[WORK TO COMPLETE] Below are the entries; give again exactly the lines from the one mentioning "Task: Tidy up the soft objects" through the one mentioning "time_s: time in", inclusive.

[Records from a data collection]
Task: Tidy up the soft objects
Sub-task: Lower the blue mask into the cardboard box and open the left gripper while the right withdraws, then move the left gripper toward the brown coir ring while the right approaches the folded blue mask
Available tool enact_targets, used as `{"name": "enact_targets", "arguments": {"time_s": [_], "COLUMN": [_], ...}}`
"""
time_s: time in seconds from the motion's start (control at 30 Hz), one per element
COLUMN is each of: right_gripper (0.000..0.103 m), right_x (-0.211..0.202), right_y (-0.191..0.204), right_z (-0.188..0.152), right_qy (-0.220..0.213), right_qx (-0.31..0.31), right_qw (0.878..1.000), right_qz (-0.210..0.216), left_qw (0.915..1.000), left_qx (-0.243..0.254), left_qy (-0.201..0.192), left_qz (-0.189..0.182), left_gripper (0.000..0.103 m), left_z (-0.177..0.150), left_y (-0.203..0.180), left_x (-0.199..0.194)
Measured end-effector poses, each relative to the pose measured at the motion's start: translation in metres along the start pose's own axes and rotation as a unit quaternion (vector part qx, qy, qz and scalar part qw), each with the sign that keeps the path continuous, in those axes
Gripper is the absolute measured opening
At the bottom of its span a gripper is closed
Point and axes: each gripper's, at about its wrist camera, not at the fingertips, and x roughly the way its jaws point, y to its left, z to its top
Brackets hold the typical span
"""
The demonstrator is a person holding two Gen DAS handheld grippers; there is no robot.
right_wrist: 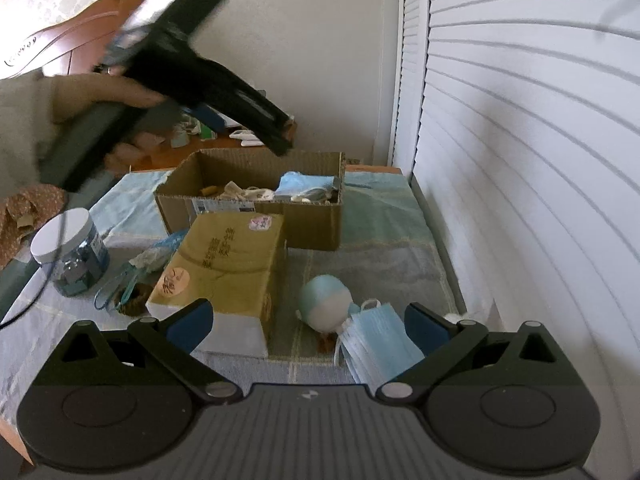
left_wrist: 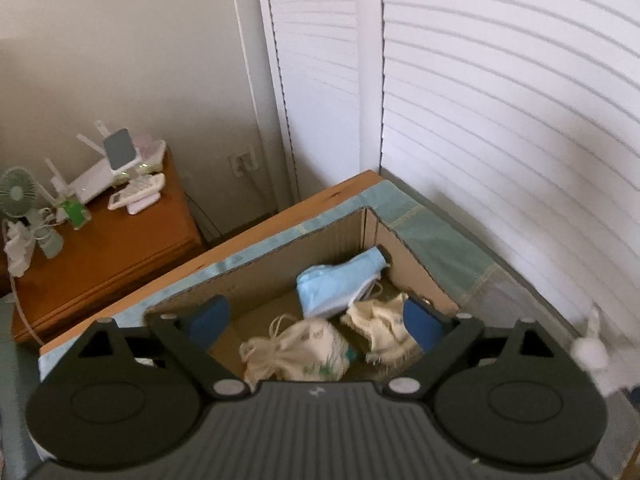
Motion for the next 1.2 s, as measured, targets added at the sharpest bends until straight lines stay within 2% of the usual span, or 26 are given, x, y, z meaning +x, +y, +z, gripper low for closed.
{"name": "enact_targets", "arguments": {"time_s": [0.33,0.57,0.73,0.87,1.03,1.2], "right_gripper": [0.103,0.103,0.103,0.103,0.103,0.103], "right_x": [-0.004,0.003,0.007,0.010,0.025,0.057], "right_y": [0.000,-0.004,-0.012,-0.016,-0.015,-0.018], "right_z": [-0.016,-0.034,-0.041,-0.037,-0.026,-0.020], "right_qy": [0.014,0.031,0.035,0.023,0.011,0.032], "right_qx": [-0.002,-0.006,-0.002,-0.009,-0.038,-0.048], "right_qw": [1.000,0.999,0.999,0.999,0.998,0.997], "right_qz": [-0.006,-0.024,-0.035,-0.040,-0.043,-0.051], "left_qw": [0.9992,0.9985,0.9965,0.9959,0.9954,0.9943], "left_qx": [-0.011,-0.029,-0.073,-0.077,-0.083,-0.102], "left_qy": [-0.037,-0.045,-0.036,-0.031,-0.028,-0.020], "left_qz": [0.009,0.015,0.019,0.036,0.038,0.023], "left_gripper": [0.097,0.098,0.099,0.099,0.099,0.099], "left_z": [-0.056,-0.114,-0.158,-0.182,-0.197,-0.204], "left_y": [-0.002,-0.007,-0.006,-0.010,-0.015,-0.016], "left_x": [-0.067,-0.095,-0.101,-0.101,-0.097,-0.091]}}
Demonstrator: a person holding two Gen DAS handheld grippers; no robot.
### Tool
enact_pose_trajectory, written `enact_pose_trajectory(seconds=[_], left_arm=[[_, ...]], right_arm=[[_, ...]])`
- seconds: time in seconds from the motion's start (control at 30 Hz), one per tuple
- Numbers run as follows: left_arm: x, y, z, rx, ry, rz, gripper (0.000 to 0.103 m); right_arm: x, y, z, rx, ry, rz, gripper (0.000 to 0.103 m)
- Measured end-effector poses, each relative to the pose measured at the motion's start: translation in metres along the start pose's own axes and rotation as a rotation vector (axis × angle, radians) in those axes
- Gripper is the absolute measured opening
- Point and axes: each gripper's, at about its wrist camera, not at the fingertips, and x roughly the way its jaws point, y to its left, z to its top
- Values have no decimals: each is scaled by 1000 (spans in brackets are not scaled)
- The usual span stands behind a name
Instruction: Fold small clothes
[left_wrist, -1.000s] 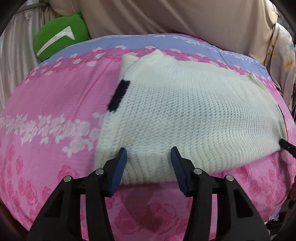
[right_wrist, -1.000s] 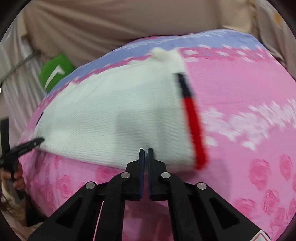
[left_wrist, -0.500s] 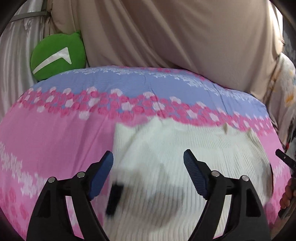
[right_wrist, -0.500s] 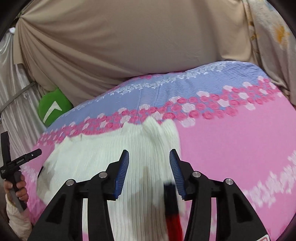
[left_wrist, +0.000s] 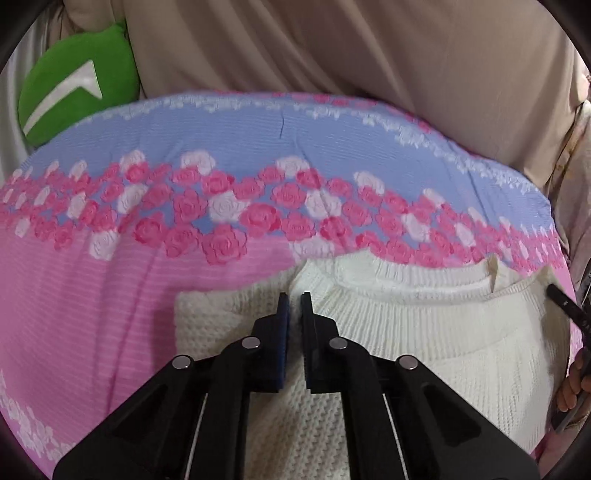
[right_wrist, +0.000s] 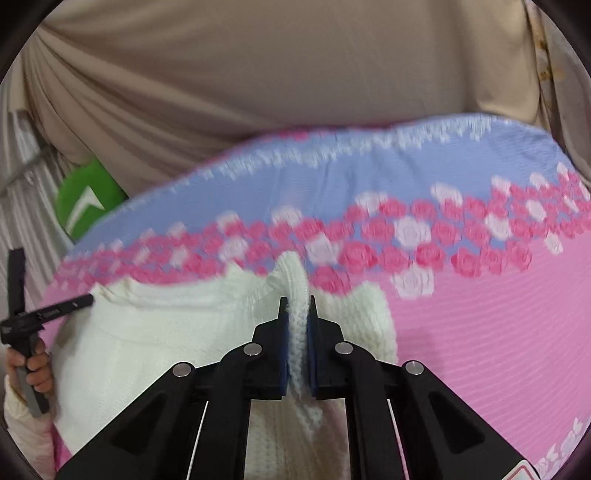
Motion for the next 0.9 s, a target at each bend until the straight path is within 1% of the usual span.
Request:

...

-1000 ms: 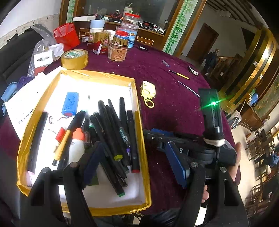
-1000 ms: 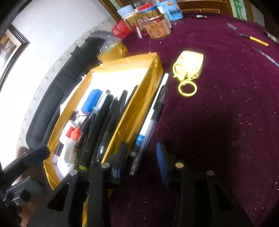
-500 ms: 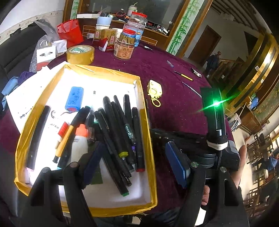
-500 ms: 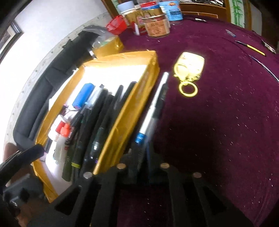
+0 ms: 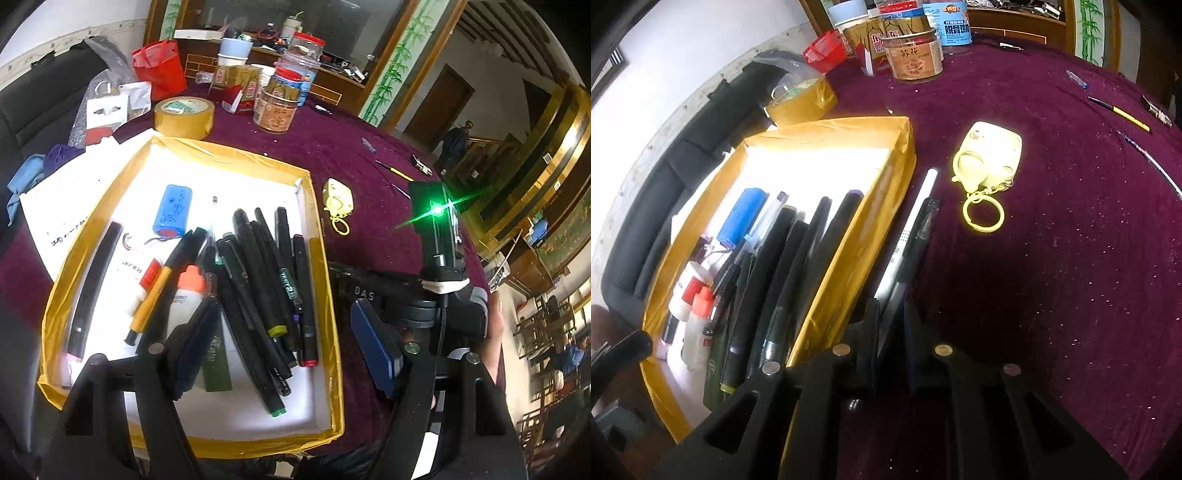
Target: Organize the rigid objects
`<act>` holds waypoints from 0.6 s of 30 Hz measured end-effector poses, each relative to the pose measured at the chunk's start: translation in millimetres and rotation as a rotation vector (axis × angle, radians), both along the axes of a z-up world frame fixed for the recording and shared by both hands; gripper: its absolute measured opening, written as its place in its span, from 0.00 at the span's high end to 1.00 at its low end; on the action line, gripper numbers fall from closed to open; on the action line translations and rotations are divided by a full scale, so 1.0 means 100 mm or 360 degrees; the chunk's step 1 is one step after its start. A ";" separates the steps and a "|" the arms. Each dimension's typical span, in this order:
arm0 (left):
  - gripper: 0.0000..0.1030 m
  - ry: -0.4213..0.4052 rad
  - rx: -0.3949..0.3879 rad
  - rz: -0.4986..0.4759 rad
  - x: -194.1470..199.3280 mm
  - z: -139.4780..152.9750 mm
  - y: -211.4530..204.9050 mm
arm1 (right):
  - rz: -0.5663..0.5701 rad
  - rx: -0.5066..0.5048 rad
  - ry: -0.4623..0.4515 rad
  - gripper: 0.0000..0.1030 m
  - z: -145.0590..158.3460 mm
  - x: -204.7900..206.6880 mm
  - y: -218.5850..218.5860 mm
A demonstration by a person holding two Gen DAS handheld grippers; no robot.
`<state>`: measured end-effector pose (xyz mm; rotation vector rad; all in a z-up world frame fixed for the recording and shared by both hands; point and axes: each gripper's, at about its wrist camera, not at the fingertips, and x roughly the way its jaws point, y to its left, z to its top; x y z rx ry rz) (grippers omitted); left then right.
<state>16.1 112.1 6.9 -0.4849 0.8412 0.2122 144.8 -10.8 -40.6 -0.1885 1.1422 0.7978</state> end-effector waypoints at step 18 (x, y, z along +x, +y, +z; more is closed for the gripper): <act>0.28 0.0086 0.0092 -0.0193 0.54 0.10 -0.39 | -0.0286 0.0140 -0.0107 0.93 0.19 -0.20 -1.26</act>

[EXPECTED ANSWER]
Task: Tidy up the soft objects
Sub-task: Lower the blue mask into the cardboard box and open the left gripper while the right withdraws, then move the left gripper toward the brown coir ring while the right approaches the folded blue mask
Available tool enact_targets, used as `{"name": "enact_targets", "arguments": {"time_s": [_], "COLUMN": [_], ...}}`
"""
time_s: time in seconds from the motion's start (control at 30 Hz), one per element

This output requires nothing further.